● Available records:
════

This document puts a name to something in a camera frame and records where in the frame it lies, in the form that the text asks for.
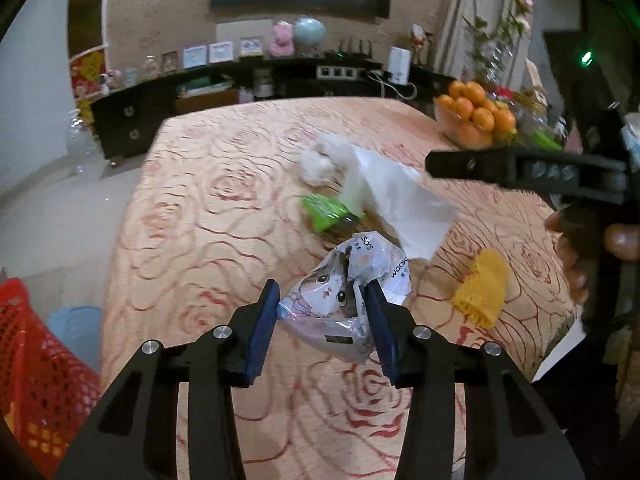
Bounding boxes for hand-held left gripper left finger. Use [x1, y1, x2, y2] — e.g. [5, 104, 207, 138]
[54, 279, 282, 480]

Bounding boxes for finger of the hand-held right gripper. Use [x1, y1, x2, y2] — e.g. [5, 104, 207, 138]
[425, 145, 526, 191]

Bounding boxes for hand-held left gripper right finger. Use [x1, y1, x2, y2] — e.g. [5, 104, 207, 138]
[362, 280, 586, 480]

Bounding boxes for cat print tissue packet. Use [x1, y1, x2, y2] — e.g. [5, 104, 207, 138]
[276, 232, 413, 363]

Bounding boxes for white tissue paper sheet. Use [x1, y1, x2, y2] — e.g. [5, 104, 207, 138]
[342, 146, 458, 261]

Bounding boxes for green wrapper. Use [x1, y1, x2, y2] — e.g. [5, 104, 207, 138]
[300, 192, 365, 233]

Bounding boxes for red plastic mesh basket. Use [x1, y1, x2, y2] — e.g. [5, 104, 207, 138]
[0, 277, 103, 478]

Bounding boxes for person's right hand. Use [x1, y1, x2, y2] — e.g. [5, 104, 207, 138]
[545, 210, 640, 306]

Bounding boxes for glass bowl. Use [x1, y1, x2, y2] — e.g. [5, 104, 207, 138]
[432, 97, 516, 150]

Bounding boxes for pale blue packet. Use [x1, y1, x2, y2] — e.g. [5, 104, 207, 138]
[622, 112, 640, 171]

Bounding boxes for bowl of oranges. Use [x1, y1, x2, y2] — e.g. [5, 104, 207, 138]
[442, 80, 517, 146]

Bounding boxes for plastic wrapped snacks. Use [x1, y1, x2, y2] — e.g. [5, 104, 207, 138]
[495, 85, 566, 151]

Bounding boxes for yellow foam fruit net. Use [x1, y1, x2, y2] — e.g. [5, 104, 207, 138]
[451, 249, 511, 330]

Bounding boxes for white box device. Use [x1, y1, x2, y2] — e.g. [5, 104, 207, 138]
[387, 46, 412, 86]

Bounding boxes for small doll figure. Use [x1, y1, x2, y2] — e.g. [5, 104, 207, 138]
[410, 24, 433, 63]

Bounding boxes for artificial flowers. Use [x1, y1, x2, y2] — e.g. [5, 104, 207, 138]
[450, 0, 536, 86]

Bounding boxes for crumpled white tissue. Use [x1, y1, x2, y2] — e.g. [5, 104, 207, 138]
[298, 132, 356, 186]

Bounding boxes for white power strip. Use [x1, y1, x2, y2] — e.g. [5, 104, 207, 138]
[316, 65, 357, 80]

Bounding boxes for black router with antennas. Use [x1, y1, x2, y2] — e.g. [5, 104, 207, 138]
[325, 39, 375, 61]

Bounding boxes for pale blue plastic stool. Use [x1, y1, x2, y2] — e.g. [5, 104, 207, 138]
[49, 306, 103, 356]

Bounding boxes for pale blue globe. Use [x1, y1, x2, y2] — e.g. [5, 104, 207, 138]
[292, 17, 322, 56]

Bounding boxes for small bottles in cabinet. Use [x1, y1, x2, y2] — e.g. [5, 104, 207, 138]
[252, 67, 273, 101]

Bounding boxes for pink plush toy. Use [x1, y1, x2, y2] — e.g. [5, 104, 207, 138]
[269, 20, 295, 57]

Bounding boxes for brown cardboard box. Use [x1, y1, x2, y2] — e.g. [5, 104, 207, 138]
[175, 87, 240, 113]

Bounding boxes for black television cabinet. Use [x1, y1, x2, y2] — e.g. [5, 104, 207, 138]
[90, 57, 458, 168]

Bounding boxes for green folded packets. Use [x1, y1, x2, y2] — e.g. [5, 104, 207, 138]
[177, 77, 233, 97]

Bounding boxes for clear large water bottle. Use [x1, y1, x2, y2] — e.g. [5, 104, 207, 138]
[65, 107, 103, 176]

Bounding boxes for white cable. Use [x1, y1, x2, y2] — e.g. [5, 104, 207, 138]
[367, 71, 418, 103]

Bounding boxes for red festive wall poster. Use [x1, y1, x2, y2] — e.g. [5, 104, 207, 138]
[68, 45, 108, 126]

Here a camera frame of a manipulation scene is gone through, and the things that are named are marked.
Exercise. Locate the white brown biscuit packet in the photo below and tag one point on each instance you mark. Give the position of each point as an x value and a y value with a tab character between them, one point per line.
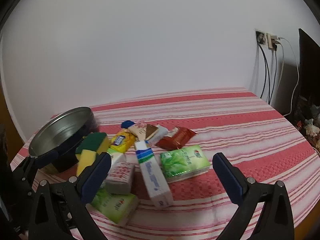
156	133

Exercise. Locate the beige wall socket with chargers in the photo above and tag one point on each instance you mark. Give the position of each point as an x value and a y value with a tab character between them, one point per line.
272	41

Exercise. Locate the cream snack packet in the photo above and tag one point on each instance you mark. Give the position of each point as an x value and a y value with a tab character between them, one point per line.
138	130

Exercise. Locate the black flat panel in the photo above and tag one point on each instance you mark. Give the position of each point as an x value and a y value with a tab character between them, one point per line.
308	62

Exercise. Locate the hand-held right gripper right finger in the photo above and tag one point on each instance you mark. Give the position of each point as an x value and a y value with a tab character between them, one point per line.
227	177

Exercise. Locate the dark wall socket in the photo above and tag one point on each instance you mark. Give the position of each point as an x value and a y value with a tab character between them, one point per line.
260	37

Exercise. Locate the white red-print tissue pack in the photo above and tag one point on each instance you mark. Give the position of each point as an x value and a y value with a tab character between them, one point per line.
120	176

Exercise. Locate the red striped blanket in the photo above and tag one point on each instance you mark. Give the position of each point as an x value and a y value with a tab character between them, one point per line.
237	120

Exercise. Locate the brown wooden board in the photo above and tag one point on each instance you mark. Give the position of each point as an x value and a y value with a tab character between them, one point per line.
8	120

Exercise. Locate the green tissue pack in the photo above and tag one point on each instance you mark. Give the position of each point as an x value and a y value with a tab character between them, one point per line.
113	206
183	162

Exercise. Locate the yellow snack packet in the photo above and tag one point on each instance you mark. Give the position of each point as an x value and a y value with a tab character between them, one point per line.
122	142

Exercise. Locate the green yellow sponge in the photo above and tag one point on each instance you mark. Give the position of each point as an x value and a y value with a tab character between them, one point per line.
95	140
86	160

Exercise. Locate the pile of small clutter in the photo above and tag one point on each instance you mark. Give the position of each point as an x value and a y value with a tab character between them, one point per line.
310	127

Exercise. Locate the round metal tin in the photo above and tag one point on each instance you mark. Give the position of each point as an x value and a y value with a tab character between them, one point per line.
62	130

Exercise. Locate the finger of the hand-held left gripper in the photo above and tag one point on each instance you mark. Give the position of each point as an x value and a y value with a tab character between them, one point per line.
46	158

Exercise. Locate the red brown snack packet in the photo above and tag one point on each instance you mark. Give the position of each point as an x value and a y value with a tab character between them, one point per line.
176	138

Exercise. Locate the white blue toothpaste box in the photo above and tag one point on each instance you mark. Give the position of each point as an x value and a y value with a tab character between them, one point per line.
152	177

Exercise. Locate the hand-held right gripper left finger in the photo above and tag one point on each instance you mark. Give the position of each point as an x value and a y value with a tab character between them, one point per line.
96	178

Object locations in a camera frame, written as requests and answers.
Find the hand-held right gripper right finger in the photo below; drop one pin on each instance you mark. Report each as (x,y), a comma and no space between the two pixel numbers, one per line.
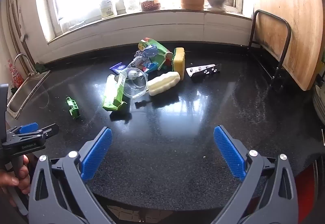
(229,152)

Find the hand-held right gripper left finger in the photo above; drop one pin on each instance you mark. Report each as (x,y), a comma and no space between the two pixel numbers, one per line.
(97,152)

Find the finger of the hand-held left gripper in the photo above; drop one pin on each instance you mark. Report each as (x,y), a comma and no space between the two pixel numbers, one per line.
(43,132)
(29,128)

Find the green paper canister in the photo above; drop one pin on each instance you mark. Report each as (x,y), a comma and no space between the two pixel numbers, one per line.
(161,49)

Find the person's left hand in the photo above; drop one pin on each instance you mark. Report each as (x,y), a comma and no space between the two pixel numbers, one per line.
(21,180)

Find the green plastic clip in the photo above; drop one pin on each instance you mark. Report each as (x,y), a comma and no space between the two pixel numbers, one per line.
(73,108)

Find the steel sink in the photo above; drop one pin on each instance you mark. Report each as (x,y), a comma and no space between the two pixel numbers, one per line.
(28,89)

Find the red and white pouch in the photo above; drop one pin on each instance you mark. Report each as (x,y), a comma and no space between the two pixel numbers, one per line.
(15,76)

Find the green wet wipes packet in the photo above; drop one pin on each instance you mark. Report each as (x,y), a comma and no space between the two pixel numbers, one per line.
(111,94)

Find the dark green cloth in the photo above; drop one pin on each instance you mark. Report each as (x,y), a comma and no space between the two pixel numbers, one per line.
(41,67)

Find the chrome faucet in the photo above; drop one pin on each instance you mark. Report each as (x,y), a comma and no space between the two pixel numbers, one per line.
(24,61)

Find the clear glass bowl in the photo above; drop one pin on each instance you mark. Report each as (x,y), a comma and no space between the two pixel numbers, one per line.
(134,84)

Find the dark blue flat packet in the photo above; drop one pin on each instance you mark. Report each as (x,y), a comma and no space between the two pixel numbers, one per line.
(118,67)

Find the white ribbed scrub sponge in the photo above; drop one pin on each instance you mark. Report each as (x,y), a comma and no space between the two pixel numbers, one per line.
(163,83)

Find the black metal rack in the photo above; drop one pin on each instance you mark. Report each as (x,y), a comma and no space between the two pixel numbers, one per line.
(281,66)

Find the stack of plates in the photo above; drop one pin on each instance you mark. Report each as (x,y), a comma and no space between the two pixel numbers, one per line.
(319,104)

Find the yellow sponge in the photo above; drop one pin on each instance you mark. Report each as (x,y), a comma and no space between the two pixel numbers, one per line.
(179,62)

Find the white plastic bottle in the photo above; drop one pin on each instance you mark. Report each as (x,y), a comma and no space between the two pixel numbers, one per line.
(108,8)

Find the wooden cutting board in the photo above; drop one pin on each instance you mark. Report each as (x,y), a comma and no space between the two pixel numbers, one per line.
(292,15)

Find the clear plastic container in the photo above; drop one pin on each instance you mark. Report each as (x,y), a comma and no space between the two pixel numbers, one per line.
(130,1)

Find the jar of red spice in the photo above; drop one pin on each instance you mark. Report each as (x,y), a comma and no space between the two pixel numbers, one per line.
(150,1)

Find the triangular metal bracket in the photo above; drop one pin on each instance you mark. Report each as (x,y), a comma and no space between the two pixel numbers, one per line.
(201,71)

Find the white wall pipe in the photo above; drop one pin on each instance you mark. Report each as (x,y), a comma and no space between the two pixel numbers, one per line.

════

● Description of the task: Print only these lines, exactly: the one containing "Find the triangular" and all after it to the end of the entries.

● Exercise output:
Find the triangular metal bracket in the photo above; drop one pin on each instance you mark. Report each as (x,y), a comma and no space between the two pixel numbers, one per line.
(201,71)

Find the white wall pipe in the photo above; drop one pin on each instance you mark. Report each as (x,y), a comma and no space between the two pixel numbers, one per line.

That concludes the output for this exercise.